On voit que, si par bien des traits Ézéchiel se relie à ses prédécesseurs, il ouvre néanmoins une voie nouvelle. Et cela est vrai aussi de sa doctrine. Ézéchiel rompt avec le passé de sa nation. Le souvenir des promesses faites aux Pères et de l’Alliance conclue au Sinaï apparaît sporadiquement mais, si Dieu a sauvé jusqu’ici son peuple souillé dès sa naissance, 16.3s, ce n’est pas pour accomplir les promesses, c’est pour défendre l’honneur de son nom, 20 ; s’il doit remplacer l’Alliance ancienne par une Alliance éternelle, 16.60 ; 37.26s, ce n’est pas en récompense d’un « retour » du peuple vers lui, c’est par une bienveillance pure, nous dirions une grâce prévenante, et le repentir viendra après, 16.62-63. Le messianisme d’Ézéchiel, d’ailleurs peu exprimé, n’est plus royal et glorieux : il annonce bien un futur David mais celui-ci ne sera que le « berger » de son peuple, 34.23 ; 37.24, un « prince », 24.24, et non plus un roi, pour lequel il n’y a pas de place dans la vision théocratique de l’avenir, 45.7s. Il rompt avec la tradition de la solidarité dans le châtiment et affirme le principe de la rétribution individuelle, 18 ; cf. 33. Solution théologique provisoire qui, trop souvent contredite par les faits, conduira lentement à l’idée d’une rétribution outre-tombe. Prêtre si attaché à son Temple, il rompt, comme avait déjà fait Jérémie, avec l’idée que Dieu est lié à son sanctuaire. En lui se marient l’esprit prophétique et l’esprit sacerdotal qui étaient restés souvent opposés : les rites – qui subsistent – sont valorisés par les sentiments qui les inspirent. Toute la doctrine d’Ézéchiel est centrée sur le renouvellement intérieur : il faut se faire un cœur nouveau et un esprit nouveau, 18.31, ou plutôt Dieu lui-même donnera un « autre » cœur, un cœur « nouveau », et mettra dans l’homme un esprit « nouveau », 11.19 ; 36.26. Comme pour la bienveillance divine qui prévient le repentir, on est ici au seuil de la théologie de la grâce, que développeront saint Jean et saint Paul.

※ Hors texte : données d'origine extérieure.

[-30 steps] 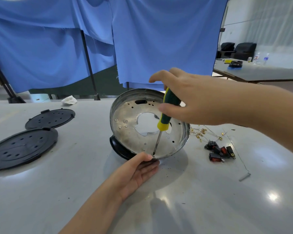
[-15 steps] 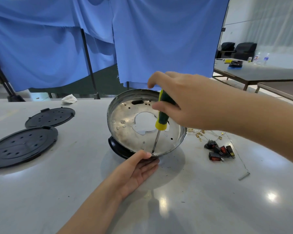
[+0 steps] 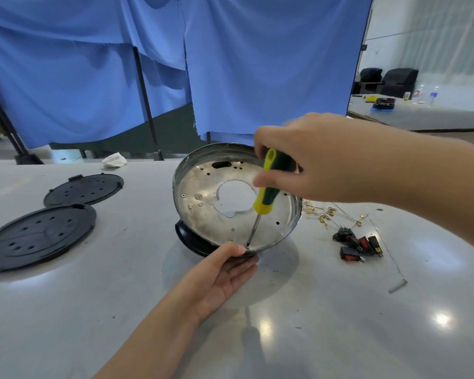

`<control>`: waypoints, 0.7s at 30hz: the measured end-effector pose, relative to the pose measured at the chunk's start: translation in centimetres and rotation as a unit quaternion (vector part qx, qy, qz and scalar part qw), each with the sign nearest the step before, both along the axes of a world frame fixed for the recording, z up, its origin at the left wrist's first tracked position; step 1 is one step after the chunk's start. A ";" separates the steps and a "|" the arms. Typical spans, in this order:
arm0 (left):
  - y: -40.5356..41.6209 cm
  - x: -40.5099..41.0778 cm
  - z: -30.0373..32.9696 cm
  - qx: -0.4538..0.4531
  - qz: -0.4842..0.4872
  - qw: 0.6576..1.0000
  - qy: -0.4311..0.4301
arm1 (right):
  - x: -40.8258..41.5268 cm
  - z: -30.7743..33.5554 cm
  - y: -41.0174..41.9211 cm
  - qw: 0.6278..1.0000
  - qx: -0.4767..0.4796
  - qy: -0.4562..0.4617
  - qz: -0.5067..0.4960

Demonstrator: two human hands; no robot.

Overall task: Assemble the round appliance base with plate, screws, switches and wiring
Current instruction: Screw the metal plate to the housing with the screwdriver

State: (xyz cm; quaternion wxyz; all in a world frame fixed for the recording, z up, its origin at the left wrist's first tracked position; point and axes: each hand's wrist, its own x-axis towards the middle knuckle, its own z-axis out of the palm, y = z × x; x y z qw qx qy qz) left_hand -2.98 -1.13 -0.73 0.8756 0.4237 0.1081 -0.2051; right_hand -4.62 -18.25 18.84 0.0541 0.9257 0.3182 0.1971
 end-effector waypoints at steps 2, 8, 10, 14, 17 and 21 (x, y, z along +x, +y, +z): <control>0.0 0.0 0.1 -0.007 0.004 1.000 0.004 | -0.6 0.1 0.4 0.993 -0.063 -0.087 -0.053; -0.2 -0.1 0.4 -0.043 0.021 0.999 0.017 | -0.7 0.2 -0.6 0.991 0.083 0.107 -0.009; -0.2 -0.1 0.4 -0.059 0.030 0.998 0.022 | -0.7 0.6 -0.7 0.985 0.101 0.134 0.028; -0.3 -0.2 0.4 -0.064 0.032 0.997 0.023 | -0.6 0.8 -0.1 0.998 -0.008 -0.060 -0.022; -0.3 -0.3 0.3 -0.058 0.027 0.998 0.025 | -1.0 0.2 0.1 0.983 -0.088 -0.149 -0.065; -0.4 -0.2 0.4 -0.051 0.027 0.998 0.026 | -1.0 0.1 -0.4 0.993 0.076 0.092 0.018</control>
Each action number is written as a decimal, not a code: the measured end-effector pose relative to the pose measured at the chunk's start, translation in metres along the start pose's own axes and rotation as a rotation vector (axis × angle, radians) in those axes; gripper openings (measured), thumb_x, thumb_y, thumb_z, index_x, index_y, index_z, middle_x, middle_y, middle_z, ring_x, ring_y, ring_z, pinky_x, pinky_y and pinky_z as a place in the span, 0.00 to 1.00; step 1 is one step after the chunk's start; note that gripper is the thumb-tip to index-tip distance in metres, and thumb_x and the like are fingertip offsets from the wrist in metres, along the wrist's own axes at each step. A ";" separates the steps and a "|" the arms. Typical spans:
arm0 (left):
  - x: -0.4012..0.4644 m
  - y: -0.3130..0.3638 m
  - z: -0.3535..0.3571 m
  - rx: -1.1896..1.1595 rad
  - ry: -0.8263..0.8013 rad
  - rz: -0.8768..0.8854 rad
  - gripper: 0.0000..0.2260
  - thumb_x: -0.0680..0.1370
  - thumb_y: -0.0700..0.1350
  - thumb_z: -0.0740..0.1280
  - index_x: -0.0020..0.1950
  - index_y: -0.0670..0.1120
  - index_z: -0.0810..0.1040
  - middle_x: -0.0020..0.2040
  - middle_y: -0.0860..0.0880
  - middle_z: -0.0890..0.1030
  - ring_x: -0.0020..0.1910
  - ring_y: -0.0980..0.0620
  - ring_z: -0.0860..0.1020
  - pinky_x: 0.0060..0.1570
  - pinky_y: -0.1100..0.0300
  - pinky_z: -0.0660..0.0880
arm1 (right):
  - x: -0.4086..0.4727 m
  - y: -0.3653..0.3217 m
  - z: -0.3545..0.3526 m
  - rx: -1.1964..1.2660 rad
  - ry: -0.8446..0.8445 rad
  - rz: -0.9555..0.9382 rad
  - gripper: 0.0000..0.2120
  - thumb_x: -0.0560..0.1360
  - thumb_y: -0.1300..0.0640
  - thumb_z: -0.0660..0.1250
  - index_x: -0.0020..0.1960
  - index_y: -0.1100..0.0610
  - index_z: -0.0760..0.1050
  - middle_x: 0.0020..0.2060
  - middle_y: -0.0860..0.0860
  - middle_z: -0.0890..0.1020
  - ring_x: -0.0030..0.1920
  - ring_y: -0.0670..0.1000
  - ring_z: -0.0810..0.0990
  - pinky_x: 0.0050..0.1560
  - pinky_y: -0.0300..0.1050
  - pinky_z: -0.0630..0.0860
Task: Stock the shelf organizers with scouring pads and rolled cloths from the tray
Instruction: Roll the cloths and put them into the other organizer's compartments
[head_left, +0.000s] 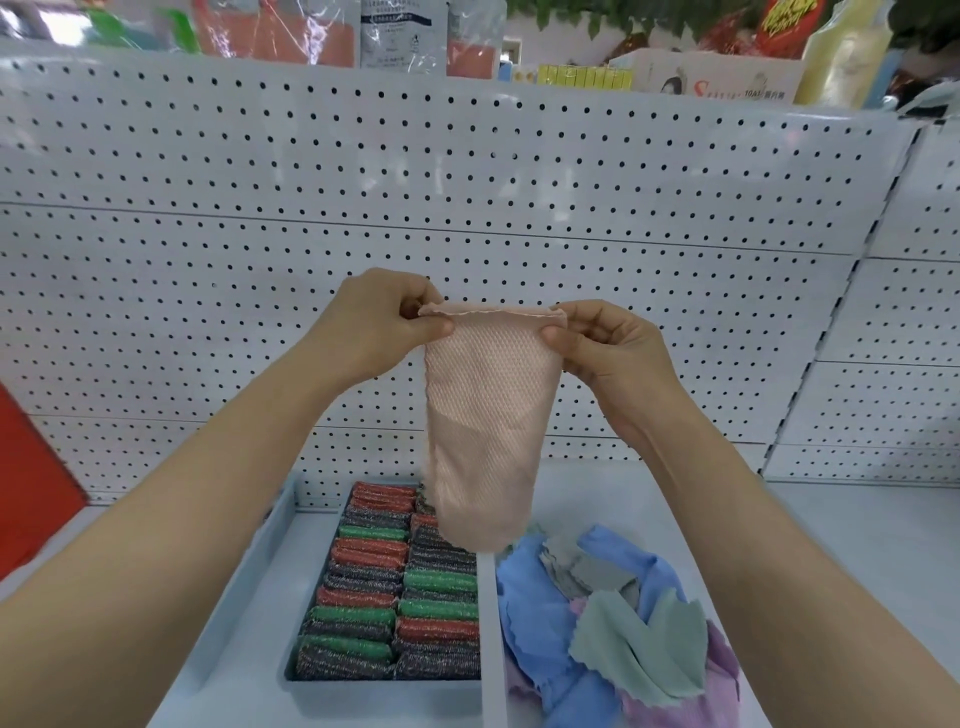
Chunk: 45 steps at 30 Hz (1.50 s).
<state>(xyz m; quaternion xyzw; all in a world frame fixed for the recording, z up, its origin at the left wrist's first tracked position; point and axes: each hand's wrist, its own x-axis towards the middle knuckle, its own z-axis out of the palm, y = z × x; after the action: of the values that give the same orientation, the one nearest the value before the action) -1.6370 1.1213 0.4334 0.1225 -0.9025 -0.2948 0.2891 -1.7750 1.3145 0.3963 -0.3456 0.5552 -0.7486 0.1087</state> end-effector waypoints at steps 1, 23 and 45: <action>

Cette spiritualisation de toutes les données religieuses est le grand apport d’Ézéchiel. Quand on l’appelle le père du Judaïsme, on se réfère souvent à son souci de séparation du profane, de pureté légale, à ses minuties rituelles, et l’on pense aux Pharisiens. Cela est tout à fait injuste : Ézéchiel, comme Jérémie mais d’une autre manière, est à l’origine du courant spirituel très pur qui a traversé le judaïsme et débouche dans le Nouveau Testament. Jésus est le Bon Pasteur qu’Ézéchiel avait annoncé et il a inauguré le culte en esprit que celui-ci avait appelé.
Par un autre de ses aspects, Ézéchiel est à l’origine du courant apocalyptique. Ses visions grandioses préludent à celles de Daniel et il n’est pas étonnant que dans l’Apocalypse de saint Jean on retrouve si souvent son influence.